- _WHAT IS REQUIRED_
Retype the complete listing without any change.

- _EXERCISE DATA_
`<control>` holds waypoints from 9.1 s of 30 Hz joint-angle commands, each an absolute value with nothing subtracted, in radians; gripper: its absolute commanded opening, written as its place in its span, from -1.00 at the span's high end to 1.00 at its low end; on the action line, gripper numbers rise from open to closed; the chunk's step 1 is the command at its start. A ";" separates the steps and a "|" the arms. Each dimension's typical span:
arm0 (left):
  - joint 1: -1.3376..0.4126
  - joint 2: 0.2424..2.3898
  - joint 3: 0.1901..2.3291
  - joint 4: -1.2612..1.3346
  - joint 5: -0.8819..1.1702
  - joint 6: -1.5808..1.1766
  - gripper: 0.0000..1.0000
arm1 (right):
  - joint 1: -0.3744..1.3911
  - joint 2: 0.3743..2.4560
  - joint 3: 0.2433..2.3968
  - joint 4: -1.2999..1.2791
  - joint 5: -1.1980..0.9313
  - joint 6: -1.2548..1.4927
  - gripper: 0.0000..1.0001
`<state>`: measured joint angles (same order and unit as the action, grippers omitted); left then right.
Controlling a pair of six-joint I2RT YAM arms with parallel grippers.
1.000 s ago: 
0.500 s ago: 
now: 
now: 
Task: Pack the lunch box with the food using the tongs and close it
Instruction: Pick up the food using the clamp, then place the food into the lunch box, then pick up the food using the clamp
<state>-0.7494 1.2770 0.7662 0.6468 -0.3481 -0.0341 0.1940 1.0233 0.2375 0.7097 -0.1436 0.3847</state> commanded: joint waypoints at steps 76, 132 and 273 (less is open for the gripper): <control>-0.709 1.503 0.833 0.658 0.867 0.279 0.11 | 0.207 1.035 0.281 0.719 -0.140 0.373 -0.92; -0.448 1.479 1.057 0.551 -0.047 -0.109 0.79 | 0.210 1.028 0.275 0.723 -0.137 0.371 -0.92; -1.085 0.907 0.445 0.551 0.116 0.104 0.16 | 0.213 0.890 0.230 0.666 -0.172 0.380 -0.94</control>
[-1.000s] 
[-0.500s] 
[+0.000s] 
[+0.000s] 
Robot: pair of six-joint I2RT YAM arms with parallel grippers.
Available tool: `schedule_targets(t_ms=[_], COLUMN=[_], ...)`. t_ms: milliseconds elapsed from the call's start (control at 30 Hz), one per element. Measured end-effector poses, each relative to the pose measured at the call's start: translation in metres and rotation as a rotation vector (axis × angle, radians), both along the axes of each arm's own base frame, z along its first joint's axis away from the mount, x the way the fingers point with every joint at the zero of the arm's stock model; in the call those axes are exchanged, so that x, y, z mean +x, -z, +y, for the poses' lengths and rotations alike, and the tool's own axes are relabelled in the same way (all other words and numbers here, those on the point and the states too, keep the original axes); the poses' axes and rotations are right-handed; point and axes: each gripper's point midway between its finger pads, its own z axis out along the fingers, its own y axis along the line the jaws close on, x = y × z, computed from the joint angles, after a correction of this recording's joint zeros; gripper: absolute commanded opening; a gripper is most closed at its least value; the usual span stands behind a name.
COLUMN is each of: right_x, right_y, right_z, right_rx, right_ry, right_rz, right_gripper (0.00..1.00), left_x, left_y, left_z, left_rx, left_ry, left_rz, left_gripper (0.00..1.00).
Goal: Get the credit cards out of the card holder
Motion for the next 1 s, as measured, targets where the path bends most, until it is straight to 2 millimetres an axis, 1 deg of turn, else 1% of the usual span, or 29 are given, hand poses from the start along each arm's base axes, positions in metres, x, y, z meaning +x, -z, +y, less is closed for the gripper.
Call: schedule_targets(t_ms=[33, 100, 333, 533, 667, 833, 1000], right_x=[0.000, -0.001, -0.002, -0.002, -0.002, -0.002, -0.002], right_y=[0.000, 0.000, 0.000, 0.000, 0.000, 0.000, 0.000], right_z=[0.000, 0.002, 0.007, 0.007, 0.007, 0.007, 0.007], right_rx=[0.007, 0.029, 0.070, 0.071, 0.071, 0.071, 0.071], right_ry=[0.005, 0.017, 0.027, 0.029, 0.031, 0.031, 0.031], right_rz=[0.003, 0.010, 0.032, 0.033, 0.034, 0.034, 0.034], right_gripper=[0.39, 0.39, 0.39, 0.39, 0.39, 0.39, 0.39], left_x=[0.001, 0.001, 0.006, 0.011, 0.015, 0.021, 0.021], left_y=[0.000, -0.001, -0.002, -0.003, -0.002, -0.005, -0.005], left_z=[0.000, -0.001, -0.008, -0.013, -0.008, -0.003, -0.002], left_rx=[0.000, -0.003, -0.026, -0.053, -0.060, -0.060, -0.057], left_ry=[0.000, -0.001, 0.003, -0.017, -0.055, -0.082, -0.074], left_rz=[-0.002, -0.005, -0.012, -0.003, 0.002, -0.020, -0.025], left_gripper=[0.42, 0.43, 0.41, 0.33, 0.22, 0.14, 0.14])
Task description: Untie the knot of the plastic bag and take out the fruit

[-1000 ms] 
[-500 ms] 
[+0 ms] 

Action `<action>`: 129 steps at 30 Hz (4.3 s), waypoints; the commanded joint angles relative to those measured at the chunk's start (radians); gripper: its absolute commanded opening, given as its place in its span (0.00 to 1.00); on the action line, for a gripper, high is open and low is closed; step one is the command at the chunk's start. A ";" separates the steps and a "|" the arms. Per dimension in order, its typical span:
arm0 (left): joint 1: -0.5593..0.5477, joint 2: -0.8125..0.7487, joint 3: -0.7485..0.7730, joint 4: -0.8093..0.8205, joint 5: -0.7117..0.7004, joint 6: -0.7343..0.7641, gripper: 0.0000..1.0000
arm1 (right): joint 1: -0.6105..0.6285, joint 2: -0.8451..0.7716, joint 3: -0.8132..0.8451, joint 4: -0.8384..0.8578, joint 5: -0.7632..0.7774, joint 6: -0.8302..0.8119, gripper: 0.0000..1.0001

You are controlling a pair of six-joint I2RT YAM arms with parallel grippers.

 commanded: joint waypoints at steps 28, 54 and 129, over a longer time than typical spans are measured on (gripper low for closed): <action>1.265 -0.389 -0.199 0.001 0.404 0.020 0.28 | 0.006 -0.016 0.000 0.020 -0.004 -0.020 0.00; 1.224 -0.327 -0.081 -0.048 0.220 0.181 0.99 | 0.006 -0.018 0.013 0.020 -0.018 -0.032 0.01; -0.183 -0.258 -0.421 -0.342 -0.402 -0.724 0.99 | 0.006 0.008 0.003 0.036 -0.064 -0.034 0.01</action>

- _RESPONSE TO THIS EXERCISE_
`<control>` holds waypoints from 9.1 s of 30 Hz joint-angle commands, each an absolute value with nothing subtracted, in radians; gripper: its absolute commanded opening, written as its place in its span, from -1.00 at the span's high end to 1.00 at its low end; on the action line, gripper numbers rise from open to closed; the chunk's step 1 is the command at its start. A ";" separates the steps and a "|" the arms. Each dimension's typical span:
arm0 (left):
  - joint 1: -1.3376..0.4126
  - joint 2: 0.2424..2.3898
  - joint 3: 0.1901..2.3291
  - joint 4: -1.2612..1.3346
  - joint 5: -0.8819..1.1702
  - joint 6: -1.5808..1.1766
  - gripper: 0.0000..1.0000
arm1 (right):
  - joint 1: -0.3744..1.3911
  - joint 2: 0.3743..2.4560
  - joint 3: 0.2433..2.3968
  - joint 4: -1.2999..1.2791
  - joint 5: -1.1980..0.9313
  - joint 6: -1.2548..1.4927
  - gripper: 0.0000..1.0001
`<state>`: measured joint angles (same order and unit as the action, grippers omitted); left then right.
Controlling a pair of six-joint I2RT YAM arms with parallel grippers.
1.000 s ago: 
0.500 s ago: 
now: 
now: 
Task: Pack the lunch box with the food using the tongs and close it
Instruction: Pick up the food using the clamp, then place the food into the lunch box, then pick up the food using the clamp
<state>-0.7494 1.2770 0.7662 0.6468 -0.3481 -0.0341 0.1940 1.0233 0.2375 0.7097 -0.1436 0.3847</state> commanded: joint waypoints at steps 76, 132 and 273 (less is open for the gripper): <control>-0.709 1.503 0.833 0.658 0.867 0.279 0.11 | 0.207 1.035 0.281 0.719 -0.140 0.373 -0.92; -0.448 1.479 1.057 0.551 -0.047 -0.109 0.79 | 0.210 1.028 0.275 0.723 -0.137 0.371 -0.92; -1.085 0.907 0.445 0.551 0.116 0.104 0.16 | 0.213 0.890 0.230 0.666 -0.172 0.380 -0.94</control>
[-1.000s] 
[-0.500s] 
[+0.000s] 
[+0.000s] 
Robot: pair of six-joint I2RT YAM arms with parallel grippers.
Available tool: `schedule_targets(t_ms=[_], COLUMN=[_], ...)`. t_ms: milliseconds elapsed from the call's start (control at 30 Hz), one per element. Measured end-effector poses, each relative to the pose measured at the call's start: translation in metres and rotation as a rotation vector (axis × angle, radians), both along the axes of each arm's own base frame, z along its first joint's axis away from the mount, x the way the fingers point with every joint at the zero of the arm's stock model; in the call those axes are exchanged, so that x, y, z mean +x, -z, +y, for the poses' lengths and rotations alike, and the tool's own axes are relabelled in the same way (all other words and numbers here, those on the point and the states too, keep the original axes); the poses' axes and rotations are right-handed; point and axes: each gripper's point midway between its finger pads, its own z axis out along the fingers, its own y axis along the line the jaws close on, x = y × z, computed from the joint angles, after a correction of this recording's joint zeros; gripper: absolute commanded opening; a gripper is most closed at its least value; the usual span stands behind a name.
COLUMN is each of: right_x, right_y, right_z, right_rx, right_ry, right_rz, right_gripper (0.00..1.00), left_x, left_y, left_z, left_rx, left_ry, left_rz, left_gripper (0.00..1.00).
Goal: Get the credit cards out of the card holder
Motion for the next 1 s, as measured, targets where the path bends most, until it is straight to 2 millimetres an axis, 1 deg of turn, else 1% of the usual span, or 29 are given, hand poses from the start along each arm's base axes, positions in metres, x, y, z meaning +x, -z, +y, less is closed for the gripper.
Call: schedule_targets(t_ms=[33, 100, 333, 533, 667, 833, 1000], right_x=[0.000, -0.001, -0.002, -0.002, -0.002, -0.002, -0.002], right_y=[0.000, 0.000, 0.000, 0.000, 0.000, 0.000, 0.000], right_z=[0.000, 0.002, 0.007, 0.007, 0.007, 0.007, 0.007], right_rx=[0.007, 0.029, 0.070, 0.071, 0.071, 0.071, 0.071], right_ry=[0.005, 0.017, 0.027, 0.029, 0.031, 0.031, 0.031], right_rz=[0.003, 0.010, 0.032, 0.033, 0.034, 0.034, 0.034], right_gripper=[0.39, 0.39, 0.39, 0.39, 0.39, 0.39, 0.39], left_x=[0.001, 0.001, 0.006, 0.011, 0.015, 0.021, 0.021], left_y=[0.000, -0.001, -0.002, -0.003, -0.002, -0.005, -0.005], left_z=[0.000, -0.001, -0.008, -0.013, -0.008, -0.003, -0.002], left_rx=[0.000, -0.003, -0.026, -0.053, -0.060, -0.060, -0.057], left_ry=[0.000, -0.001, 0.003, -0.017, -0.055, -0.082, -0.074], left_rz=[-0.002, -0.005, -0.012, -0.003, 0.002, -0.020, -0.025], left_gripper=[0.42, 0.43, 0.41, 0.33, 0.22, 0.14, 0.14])
Task description: Untie the knot of the plastic bag and take out the fruit

[-1000 ms] 
[-500 ms] 
[+0 ms] 

Action `<action>`: 129 steps at 30 Hz (4.3 s), waypoints; the commanded joint angles relative to those measured at the chunk's start (radians); gripper: its absolute commanded opening, given as its place in its span (0.00 to 1.00); on the action line, for a gripper, high is open and low is closed; step one is the command at the chunk's start. A ";" separates the steps and a "|" the arms. Per dimension in order, its typical span:
arm0 (left): joint 1: -0.5593..0.5477, joint 2: -0.8125..0.7487, joint 3: -0.7485..0.7730, joint 4: -0.8093..0.8205, joint 5: -0.7117..0.7004, joint 6: -0.7343..0.7641, gripper: 0.0000..1.0000
arm1 (right): joint 1: -0.6105..0.6285, joint 2: -0.8451..0.7716, joint 3: -0.8132..0.8451, joint 4: -0.8384..0.8578, joint 5: -0.7632..0.7774, joint 6: -0.8302..0.8119, gripper: 0.0000..1.0001

You are controlling a pair of six-joint I2RT YAM arms with parallel grippers.

 commanded: joint waypoints at steps 28, 54 and 129, over a longer time than typical spans are measured on (gripper low for closed): <action>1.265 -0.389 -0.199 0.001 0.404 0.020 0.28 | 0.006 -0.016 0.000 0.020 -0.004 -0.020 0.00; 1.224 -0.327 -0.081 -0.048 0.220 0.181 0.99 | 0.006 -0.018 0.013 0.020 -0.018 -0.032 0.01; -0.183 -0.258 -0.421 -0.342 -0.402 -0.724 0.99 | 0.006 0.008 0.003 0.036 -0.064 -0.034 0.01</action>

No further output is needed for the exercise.